O presidente da Bolívia, Rodrigo Paz, decretou o estado de emergência em todo o território nacional, na sequência de semanas de protestos antigovernamentais que mergulharam o país numa grave crise política. A medida visa, segundo o chefe de Estado, «restaurar» a normalidade e permite a intervenção das forças armadas e da polícia para repor a ordem.

A decisão surge após 50 dias de manifestações e bloqueios de estradas que paralisaram a economia e causaram escassez de alimentos, combustível e material médico em várias regiões. Os protestos, apoiados por sindicatos, agricultores e simpatizantes do ex-presidente Evo Morales, exigem a demissão de Rodrigo Paz.

Num discurso à nação, o presidente justificou a medida extrema com o fracasso das negociações. «Depois de esgotadas todas as vias de diálogo, de alcançados acordos com aqueles que tinham reivindicações legítimas e de identificados claramente aqueles que recorreram à violência para tentar desestabilizar a Bolívia, tomámos a decisão de decretar o estado de exceção», explicou Paz.

O presidente centrista, no poder há sete meses, sublinhou que a ação é necessária para lidar com «grupos organizados que continuam a recorrer à violência para paralisar o país». «Tomei medidas para a implementação do estado de exceção, a fim de desobstruir as estradas do país», afirmou, acrescentando que «os bolivianos não podem continuar a ser reféns de bloqueios que os impedem de trabalhar, estudar, receber cuidados médicos, abastecerem-se e levarem alimentos para as suas casas».

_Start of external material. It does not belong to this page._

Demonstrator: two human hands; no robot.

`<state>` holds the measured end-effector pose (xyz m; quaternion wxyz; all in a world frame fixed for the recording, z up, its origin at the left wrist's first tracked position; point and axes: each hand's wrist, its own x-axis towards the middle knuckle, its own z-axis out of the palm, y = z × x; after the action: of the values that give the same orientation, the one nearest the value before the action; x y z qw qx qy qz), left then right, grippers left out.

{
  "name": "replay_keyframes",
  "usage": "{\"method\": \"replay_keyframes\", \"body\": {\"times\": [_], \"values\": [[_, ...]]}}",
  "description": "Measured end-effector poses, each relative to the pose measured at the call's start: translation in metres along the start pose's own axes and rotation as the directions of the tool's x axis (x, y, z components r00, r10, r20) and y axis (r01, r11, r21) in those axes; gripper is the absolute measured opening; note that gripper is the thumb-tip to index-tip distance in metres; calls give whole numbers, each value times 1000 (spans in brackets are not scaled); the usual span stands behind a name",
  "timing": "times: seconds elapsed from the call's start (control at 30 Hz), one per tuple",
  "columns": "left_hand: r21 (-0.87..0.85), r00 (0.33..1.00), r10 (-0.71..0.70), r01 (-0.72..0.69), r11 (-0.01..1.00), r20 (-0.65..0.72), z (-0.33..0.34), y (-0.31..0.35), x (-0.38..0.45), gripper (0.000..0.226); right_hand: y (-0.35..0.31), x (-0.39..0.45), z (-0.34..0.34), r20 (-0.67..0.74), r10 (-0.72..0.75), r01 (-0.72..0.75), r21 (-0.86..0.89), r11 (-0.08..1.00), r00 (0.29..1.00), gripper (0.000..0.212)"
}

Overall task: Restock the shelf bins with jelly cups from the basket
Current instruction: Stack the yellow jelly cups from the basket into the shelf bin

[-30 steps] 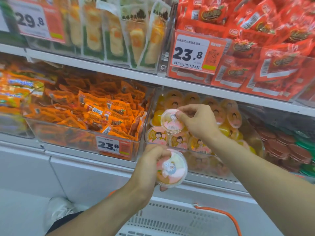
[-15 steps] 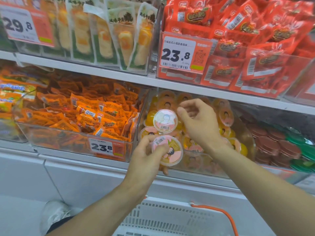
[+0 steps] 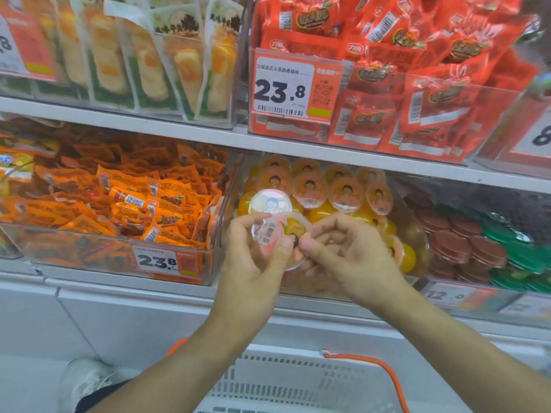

A agitação social teve início em maio, quando Paz eliminou os subsídios aos combustíveis para tentar reduzir o défice. A medida agravou uma situação económica já precária, marcada pela pior crise numa geração, com inflação recorde, escassez de divisas e uma queda drástica nas exportações de gás natural. Para além da saída do presidente, os manifestantes exigem aumentos salariais e o fim da escassez de combustível e de dólares.

A eleição de Paz representou uma viragem histórica, pondo fim a quase duas décadas de governo do Movimento ao Socialismo da Bolívia (MAS). Desde que assumiu o cargo, o presidente tem procurado reforçar os laços diplomáticos com Washington, tensos desde 2009, tendo anunciado em setembro um plano de cooperação económica de 1,5 mil milhões de dólares com os EUA para garantir o fornecimento de combustível.